Speaking of Solzhenitsyn. . . .At the Circe conference, Barbara Elliott spoke about the role of writers in bringing down Soviet Communism, something she documents in her book Candles Behind the Wall.
Though Writers and Artist Unions could give creative folks a good, prestigious living as long as they conformed to socialist ideology, those who did not were consigned to prison camps or insane asylums. (When I was in Estonia, I attended a birthday party for a poet who had just been released from a mental hospital where he spent many years for writing an anti-communist poem.)
A number of dissidents, though, resolved to bypass the totalitarian culture and create a “second culture.” They would write novels, short stories, plays, essays, and create other works of life that were committed to just “telling the truth” about life under communism. They would bypass the official publishing houses and distribute their work via secret printing presses and illegal copy machines. This was called “samizdat,” or “self-publishing.” People would get a manuscript, read it, then make more copies and distribute them to their friends. After awhile, denizens of the communist empire began seeing through the lies and fallacies of the regime until they no longer took communist ideology seriously. Eventually, the communist house of cards collapsed in an unprecedented peaceful revolution.

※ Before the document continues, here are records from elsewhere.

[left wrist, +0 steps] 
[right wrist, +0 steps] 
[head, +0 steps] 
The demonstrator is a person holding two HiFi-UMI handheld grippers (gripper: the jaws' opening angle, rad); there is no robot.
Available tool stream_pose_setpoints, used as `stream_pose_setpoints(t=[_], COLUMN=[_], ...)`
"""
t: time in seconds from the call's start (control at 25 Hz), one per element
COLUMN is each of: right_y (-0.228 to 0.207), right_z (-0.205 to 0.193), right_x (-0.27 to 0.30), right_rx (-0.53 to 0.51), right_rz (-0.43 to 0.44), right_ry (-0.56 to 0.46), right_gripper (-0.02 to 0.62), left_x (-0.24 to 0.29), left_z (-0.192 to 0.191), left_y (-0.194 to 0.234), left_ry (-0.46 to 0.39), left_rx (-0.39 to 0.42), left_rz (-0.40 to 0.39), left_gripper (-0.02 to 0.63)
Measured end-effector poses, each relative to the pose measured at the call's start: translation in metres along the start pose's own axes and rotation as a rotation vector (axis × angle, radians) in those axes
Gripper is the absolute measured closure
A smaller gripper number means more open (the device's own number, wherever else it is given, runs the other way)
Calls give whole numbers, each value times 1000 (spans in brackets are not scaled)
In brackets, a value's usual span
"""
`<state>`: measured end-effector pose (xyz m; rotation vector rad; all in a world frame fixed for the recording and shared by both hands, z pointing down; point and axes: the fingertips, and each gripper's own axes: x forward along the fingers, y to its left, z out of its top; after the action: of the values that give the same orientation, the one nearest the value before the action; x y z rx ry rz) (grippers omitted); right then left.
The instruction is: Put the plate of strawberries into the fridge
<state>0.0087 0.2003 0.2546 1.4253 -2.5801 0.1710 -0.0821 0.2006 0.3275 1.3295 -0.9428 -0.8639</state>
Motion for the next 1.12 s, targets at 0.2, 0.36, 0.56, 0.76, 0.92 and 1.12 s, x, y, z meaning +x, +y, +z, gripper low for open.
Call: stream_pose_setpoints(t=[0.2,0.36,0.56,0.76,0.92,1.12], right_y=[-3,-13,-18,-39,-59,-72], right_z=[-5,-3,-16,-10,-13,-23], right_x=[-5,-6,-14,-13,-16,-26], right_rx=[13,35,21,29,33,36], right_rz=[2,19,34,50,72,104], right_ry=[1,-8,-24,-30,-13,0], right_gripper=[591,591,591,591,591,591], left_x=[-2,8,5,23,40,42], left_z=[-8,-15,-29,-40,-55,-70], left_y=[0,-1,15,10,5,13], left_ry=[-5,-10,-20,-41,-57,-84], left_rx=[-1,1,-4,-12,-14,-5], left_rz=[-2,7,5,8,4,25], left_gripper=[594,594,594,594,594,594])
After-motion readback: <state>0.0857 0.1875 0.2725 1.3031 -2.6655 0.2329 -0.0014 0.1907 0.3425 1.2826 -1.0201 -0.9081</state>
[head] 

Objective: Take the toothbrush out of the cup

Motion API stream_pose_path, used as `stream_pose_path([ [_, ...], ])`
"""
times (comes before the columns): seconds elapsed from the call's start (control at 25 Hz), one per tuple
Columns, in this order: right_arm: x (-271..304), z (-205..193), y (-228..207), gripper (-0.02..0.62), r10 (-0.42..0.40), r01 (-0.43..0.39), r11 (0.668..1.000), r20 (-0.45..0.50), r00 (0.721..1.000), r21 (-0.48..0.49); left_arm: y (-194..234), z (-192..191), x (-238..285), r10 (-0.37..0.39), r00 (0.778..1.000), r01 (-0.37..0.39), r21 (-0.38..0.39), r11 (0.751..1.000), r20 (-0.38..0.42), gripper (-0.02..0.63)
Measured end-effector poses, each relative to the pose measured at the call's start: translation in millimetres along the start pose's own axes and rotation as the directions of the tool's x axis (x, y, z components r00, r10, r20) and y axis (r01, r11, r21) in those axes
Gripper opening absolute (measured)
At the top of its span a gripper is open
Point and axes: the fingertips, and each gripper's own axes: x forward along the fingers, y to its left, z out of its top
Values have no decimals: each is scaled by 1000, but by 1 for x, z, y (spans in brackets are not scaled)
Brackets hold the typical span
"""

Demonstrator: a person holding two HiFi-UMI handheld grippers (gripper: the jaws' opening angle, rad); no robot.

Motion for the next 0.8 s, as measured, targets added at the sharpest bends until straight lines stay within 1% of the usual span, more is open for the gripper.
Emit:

The process of Samizdat is easier now than ever with the internet giving, in effect, everyone a printing press and a distribution outlet. Most Christian writers and artists currently seem to be caught in the syndrome of trying to make it in the mainstream or of trying to find commercial success. What if Christians set aside commercialism entirely and created for free? Obviously, things are not so bad yet as under the Soviet Union, but are there things Christians could learn from Solzhenitsyn and company?